The dimer surface shown here is mediated by hydrophobic contacts (yellow) as well as by the interaction of a lysine side chain (dark blue) with peptide bond carbonyl oxygens (red). In GluR0, the dimer interface occurs along a crystallographic two-fold axis. In GluR2, there are molecules of both crystallographic and noncrystallographic symmetry. To determine whether the ligand-binding cores dimerize in solution, the Gouaux laboratory performed equilibrium centrifugation analysis. The analysis revealed dimerization of the GluR0 ligand-binding core with a dissociation constant of 0.8 µM; for GluR2, the equilibrium Kd was nearly 1,000 times higher. Earlier work has identified an AMPA receptor mutation that exchanges a tyrosine for leucine side chain, which greatly diminishes the extent of desensitization, similar to the action of the allosteric modulator cyclothiazide. This mutation, as well as those that alter the binding of cyclothiazide, map to the dimer interface of the ligand-binding core as revealed in crystallographic studies.
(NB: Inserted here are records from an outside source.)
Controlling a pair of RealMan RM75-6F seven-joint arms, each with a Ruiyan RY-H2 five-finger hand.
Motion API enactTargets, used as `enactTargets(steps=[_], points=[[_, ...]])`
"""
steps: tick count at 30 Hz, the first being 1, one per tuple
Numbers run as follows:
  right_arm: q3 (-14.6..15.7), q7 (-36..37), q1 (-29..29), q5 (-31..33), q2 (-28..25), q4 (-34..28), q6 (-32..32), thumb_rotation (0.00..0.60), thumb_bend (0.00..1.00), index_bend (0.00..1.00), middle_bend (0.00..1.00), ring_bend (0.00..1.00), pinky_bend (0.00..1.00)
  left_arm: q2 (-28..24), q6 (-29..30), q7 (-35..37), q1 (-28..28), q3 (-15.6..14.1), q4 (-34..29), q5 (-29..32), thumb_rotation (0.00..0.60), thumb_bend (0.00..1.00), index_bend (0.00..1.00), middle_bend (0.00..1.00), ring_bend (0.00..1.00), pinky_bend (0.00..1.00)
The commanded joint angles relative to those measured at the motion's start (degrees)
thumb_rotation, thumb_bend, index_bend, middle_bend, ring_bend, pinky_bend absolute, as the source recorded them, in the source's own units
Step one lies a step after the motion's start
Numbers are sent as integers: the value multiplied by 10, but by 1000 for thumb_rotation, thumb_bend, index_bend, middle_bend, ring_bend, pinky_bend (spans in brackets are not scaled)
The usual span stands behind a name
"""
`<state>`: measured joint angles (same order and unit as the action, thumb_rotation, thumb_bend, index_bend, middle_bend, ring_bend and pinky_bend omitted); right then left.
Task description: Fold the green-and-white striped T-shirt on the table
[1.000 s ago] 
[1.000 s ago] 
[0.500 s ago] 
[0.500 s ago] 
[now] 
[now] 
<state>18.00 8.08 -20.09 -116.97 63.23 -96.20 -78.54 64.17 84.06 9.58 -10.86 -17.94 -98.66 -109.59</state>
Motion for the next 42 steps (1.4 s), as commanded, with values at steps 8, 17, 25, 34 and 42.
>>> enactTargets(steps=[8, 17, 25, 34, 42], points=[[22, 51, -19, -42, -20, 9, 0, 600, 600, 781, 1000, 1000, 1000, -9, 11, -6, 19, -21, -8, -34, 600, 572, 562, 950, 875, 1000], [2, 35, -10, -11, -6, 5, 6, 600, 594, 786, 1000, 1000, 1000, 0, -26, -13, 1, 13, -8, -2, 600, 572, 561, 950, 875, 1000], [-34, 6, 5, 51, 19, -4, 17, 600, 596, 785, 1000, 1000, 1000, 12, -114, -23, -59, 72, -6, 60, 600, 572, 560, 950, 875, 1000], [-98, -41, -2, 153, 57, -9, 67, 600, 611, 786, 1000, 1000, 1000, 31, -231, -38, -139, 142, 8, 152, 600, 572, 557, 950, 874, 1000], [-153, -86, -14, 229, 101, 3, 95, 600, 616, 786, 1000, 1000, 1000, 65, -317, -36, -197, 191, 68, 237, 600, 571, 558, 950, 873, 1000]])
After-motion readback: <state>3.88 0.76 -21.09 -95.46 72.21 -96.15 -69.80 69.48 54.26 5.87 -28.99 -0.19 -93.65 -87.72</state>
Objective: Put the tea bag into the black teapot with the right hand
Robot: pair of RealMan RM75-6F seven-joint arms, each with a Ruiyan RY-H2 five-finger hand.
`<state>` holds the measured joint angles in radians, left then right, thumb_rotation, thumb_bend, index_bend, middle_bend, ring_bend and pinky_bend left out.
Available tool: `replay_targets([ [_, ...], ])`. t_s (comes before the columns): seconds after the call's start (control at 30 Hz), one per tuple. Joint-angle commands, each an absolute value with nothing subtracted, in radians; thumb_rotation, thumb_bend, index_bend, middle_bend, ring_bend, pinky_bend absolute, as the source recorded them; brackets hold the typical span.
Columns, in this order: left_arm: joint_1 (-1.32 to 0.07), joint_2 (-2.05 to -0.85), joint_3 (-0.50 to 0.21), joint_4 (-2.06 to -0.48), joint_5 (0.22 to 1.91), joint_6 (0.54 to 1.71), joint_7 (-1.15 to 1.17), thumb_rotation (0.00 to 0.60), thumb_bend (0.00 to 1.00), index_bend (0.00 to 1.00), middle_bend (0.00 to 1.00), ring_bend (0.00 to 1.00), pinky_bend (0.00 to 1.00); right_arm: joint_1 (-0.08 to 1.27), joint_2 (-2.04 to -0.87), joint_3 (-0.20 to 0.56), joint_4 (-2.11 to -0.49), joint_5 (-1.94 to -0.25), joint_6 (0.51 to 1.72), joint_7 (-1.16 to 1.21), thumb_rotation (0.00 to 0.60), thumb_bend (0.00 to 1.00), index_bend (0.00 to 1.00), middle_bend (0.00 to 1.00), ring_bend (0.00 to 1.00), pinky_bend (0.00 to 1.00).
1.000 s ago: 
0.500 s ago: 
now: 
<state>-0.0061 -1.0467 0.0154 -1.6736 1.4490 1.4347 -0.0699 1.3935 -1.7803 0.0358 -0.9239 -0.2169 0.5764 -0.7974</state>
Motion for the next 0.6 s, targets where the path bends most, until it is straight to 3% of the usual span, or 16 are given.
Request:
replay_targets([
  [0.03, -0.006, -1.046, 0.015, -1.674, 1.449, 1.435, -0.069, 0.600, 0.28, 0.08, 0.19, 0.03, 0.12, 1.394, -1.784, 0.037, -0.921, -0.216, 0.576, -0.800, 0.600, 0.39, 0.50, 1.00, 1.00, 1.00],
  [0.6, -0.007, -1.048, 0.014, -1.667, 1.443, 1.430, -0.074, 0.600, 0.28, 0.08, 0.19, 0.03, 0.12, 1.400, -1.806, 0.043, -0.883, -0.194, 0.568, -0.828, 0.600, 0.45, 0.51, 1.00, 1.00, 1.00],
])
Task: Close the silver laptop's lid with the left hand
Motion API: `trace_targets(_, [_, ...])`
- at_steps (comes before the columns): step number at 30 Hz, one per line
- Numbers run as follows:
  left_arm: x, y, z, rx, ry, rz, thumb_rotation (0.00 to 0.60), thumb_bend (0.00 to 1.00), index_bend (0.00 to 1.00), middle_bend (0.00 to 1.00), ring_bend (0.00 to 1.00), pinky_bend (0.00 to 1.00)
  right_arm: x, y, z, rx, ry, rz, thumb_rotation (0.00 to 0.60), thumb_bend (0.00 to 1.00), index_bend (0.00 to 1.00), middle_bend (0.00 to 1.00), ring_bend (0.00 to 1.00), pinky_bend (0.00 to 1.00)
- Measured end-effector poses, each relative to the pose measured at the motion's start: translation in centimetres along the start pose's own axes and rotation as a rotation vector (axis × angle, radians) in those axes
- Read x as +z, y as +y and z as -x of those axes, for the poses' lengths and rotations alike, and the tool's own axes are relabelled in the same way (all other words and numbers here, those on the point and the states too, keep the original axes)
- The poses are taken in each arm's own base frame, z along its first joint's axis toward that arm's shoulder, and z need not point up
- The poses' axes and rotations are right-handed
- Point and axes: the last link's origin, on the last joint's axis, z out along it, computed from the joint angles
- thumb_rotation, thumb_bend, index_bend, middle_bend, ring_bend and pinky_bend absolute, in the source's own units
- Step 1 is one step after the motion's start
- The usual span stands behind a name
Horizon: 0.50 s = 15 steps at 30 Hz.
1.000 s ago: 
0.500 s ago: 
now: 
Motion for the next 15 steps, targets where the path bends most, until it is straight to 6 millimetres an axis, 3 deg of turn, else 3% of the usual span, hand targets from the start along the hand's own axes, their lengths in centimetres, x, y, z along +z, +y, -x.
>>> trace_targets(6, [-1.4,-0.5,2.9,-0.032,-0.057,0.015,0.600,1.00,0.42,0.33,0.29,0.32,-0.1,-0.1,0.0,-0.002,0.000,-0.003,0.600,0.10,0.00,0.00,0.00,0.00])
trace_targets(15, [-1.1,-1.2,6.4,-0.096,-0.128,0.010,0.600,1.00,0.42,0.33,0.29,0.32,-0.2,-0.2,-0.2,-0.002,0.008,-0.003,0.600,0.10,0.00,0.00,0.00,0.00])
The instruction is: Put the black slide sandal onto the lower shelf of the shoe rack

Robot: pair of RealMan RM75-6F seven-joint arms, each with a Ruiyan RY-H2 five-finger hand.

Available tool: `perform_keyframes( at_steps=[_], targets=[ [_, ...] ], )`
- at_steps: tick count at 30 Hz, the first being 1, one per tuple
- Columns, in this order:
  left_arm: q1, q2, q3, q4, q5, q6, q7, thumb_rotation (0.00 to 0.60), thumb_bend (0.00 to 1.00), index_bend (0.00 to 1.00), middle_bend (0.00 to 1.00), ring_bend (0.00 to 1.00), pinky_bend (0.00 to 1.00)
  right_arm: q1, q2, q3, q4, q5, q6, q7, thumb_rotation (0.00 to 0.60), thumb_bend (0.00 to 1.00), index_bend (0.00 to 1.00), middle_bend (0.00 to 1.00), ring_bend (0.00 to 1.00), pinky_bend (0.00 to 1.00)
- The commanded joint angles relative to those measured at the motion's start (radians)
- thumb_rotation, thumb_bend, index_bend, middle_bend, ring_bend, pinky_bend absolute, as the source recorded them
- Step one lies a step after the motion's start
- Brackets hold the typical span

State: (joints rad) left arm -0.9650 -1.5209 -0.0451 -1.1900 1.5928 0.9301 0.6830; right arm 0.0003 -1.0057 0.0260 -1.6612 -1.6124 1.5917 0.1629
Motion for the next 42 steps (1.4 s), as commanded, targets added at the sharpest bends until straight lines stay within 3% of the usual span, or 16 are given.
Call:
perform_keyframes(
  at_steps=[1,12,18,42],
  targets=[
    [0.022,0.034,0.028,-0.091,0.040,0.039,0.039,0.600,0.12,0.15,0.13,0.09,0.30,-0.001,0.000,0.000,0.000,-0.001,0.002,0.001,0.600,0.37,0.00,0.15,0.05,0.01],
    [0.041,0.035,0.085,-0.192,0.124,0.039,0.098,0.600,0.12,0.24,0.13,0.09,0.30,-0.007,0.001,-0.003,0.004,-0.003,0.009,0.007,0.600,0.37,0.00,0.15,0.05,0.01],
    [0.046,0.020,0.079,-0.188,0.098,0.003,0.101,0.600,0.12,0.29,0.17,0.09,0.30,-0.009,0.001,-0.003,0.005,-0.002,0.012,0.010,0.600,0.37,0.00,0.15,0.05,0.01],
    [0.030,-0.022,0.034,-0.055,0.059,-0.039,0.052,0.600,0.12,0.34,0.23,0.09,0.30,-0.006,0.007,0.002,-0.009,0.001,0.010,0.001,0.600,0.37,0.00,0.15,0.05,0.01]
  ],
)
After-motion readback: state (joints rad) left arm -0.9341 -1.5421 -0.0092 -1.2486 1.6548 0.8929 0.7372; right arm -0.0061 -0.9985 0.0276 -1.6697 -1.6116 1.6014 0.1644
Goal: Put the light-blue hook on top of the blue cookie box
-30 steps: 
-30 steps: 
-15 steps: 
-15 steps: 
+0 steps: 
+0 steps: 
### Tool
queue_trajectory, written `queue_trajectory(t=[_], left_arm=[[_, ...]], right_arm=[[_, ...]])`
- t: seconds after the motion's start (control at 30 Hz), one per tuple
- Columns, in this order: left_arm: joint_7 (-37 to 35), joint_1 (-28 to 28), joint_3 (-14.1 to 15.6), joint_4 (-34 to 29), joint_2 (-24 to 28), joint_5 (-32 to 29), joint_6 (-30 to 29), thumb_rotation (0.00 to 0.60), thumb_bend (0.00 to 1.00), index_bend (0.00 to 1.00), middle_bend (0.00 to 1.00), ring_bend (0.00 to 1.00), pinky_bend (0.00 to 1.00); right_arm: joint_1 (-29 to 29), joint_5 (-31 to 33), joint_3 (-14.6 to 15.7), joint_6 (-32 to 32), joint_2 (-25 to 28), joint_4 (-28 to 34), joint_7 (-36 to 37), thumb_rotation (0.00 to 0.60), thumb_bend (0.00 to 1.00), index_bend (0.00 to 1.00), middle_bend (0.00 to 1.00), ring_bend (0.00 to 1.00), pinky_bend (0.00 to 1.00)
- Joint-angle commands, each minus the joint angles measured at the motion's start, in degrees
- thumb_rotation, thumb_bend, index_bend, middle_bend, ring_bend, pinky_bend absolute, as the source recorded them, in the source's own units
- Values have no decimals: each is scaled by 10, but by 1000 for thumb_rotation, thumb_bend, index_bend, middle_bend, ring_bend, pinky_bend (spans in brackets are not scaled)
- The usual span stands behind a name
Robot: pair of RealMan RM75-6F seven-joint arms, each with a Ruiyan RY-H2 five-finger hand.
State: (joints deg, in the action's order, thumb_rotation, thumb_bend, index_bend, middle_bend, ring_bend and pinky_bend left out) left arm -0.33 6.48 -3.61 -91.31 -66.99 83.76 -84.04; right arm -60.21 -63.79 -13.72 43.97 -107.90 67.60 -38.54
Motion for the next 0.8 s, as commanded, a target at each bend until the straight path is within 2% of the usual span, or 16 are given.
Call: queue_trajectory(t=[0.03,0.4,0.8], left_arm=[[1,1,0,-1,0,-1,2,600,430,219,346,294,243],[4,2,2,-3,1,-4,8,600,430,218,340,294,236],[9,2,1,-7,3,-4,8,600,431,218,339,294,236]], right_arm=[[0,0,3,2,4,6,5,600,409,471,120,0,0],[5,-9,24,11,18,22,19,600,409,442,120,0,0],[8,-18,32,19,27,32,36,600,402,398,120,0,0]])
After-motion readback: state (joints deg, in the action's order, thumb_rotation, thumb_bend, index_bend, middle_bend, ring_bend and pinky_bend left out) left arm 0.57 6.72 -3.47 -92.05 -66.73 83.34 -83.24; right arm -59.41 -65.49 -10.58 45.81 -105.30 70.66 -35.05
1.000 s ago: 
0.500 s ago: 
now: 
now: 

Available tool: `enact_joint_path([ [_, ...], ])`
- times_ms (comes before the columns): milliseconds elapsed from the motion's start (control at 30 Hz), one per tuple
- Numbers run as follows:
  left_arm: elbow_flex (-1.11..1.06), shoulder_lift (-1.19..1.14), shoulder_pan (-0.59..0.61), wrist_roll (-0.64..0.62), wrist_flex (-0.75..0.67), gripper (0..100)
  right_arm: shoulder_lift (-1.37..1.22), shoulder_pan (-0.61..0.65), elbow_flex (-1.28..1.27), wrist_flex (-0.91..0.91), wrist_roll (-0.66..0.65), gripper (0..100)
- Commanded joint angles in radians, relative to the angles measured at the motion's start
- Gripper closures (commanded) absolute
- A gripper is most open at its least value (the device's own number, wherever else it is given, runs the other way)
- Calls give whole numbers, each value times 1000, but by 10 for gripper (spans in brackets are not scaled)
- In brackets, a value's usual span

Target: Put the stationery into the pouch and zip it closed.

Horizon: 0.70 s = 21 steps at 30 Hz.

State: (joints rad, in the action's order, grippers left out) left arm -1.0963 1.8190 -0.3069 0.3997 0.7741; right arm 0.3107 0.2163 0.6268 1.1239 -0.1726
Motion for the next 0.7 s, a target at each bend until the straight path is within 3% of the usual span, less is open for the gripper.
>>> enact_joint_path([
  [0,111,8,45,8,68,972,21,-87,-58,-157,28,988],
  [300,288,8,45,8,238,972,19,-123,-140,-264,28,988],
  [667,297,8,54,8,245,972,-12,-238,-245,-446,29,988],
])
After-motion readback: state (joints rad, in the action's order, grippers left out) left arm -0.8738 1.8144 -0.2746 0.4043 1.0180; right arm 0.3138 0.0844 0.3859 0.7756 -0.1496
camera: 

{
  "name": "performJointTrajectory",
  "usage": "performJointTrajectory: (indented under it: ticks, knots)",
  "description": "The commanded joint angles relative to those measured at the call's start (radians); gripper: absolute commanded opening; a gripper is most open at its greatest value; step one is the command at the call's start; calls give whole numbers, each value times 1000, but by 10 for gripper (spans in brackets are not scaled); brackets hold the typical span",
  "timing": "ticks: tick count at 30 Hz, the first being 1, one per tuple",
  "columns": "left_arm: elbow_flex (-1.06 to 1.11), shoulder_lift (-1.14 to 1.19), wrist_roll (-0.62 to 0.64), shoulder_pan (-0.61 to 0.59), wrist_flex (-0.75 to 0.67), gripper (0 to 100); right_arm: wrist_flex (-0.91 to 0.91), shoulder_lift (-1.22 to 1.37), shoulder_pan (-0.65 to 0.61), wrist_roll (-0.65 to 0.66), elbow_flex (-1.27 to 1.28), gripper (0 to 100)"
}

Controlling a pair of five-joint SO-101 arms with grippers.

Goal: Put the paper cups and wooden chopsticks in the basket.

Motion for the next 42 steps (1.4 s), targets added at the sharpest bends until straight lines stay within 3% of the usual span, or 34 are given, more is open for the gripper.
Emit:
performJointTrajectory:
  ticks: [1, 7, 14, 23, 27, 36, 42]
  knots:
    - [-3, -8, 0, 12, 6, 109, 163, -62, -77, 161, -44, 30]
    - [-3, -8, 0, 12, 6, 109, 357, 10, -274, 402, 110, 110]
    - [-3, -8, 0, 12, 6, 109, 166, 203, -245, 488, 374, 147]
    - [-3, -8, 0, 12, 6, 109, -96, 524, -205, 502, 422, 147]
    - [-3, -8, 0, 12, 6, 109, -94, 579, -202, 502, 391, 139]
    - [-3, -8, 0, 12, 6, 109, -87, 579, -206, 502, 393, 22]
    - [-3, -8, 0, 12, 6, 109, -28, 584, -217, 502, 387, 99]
In a series of ongoing experiments in collaboration with the Gouaux laboratory, we are examining changes in the kinetics and the extent of desensitization of mutants that alter the environment of the mutant tyrosine side chain. Our experiments suggest that locking the dimer in a stable conformation prevents desensitization while mutants that disrupt the dimer interface enhance desensitization.

The Role of Ligand-Binding Core Dimers in Glutamate Receptor Gating
Horning, Mayer, Gouaux
Crystal structures of the GluR0 and GluR2 ligand-binding cores revealed the formation of dimers with a nearly identical organization involving contacts exclusively between domain 1.